Like so many people (everyone?), I sometimes struggle with focus. I have a number of strategies that work, but sound plays a role in all of them. In this article I’ll take you through my focus-related audio tools.

Focus-related audio falls into four categories: music that’s acceptable background music like classic ambient; generated noise (white, pink, or brown); binaural beats; environmental audio (like rain, oceans, trains, etc). Most serve to mask distracting sounds or soothe you. Binaural beats actually adjust the way the brain is working, helping you relax or concentrate. Many folks claim that’s a little “woo”. I know nothing about the science, and I accept this may be a placebo response, but they work for me.

Relax Melodies Premium

Relax Melodies Premium interface
This app on the Mac is number one tool for audio focus.

Relax Melodies Premium features all the options: binaural beats, environmental audio, noise, and music. You can add as many of them as you want by clicking or tapping on the icon, and adjust the audio of each track individually. Mixes you enjoy can be added to favourites.

The interface is both over-the-top and hard to use. You can only adjust the audio of a playing track by stopping it and starting it again. You can’t adjust the overall volume, it’s on a track-by-track basis. So if you have four tracks playing, and you want to reduce the volume on all of them, that’s 4 × 3 clicks for a total of 12. This doesn’t really matter, though. You’ll start it, set a few favourites, and let it go.

There are specific versions of this app for Mac, iPhone, and iPad. I own the Mac and iPhone versions. The iPhone version at 2x is good enough for me on the iPad. My one beef with the iPhone version is the omission of my favourite sound: rain on a tent.

Noisy

Noisy is a modern rewrite of Noise, which I used for years as well. All this app does is play white or pink noise. Lately I’ve found it has started to stutter, but I have all kinds of nonesense running on my Mac these days. This is perfect to drown out conversations just enough so they don’t draw your attention. You can even run it at low volumes under your music. Pink noise is much less harsh that white, I’d recommend that.

Single-Site Browsers

I have three single-site browsers set up that I use to create a nice work environment. The first two are sounds: the engine sounds from the Next Generation-era Enterprise, and ambient noise from the Discovery from 2001: A Space Odyssey. Both are HTML files on my local machine that contain nothing but an embed of these videos. Every hour or so they need to be restarted, but that’s not really an issue: if I notice, I restart. If not, then I’m focusing, and their services aren’t needed.

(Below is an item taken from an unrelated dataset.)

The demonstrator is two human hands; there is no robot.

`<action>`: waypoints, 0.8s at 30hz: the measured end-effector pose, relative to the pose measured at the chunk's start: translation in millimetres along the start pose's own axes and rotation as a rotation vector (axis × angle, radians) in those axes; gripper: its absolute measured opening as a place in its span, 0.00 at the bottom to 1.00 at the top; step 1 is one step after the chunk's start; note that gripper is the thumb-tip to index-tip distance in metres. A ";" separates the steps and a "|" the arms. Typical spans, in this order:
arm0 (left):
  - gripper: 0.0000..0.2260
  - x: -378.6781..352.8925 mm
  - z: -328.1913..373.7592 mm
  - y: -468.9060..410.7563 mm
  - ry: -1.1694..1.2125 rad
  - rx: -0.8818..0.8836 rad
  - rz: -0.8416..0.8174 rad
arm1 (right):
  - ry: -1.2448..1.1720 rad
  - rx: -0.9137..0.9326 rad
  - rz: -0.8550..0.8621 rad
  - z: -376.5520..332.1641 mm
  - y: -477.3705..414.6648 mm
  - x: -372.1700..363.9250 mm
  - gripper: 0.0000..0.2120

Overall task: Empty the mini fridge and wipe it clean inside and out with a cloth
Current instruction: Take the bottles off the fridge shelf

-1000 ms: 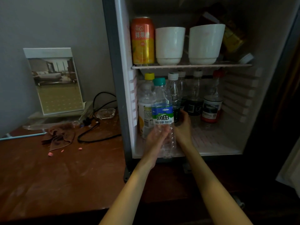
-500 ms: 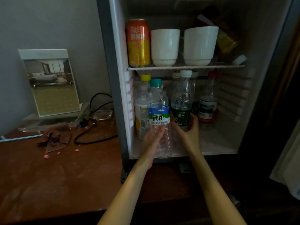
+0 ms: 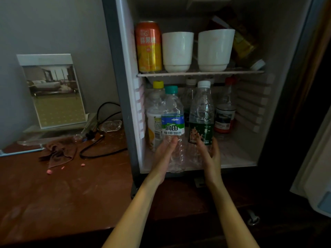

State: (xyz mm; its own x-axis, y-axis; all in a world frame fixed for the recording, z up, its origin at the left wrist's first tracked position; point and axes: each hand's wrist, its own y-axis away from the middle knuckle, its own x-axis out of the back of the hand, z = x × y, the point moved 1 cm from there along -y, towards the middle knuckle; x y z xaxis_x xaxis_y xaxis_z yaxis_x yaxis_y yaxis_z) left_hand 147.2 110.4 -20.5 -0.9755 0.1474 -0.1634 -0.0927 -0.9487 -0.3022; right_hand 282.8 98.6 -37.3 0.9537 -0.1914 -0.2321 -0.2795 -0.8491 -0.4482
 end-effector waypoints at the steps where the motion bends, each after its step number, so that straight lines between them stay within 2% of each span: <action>1: 0.30 0.0 -0.5 -0.2 -0.009 0.006 0.000 | 0.002 0.005 -0.002 -0.5 0.8 0.0 0.33; 4: 0.29 -0.2 -0.8 -0.5 -0.026 0.027 -0.019 | 0.002 -0.002 -0.010 -1.5 2.2 -0.4 0.28; 7: 0.15 -0.7 -0.6 0.8 -0.041 0.053 -0.039 | 0.012 -0.002 -0.003 -2.0 2.6 1.2 0.27; 8: 0.13 -1.3 -0.2 1.9 -0.042 0.063 -0.050 | 0.015 0.002 -0.004 -1.7 2.3 1.8 0.28; 11: 0.16 -2.1 0.6 4.7 -0.037 0.066 -0.064 | 0.010 0.019 -0.018 0.1 1.6 3.6 0.30; 15: 0.18 -4.9 2.8 8.0 -0.016 0.069 -0.029 | 0.016 0.033 -0.023 -2.7 2.8 3.5 0.24; 17: 0.18 -5.2 4.5 9.0 -0.032 0.069 -0.018 | 0.010 0.014 -0.022 -5.1 3.8 2.5 0.24; 24: 0.20 4.0 14.9 25.6 -0.054 0.130 -0.078 | -0.051 -0.040 -0.070 -6.3 14.9 2.3 0.38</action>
State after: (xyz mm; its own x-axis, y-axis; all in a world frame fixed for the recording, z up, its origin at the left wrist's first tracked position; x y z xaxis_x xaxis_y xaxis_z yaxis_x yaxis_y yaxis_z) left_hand 138.0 82.5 -14.9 -0.9733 0.2099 -0.0925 -0.1900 -0.9637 -0.1876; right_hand 281.5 82.4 -39.1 0.9635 -0.1065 -0.2456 -0.2068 -0.8787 -0.4302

The third is a bit of an oddity: it gets the time from your system, and then loops the appropriate track from one of the Animal Crossing game soundtracks. The Animal Crossing games are great games, if kind of pointless and grindy. More to the point, the music from them is simple, and sounds like the music one would hear while puttering. There’s an inherent performing-a-task sound to each track. The late night tracks are my favourites…maybe I should futz with my system clock?

Ommwriter

(from the Ommwriter site)
(from the Ommwriter site)

The last app is the odd one out. It’s actually a distraction-free writing environment/plain-text editor. The unique appeal of Ommwriter over the competition is that it really seeks to be an environment, and that’s how it fits this theme. There are different backgrounds, different audio themes, and the keys click. It can feel really satisfying to be typing away, hearing the clicks like rain on a window. I use the seventh key sound with the chromatherapy background, and the music track with the nice vinyl fuzz to it.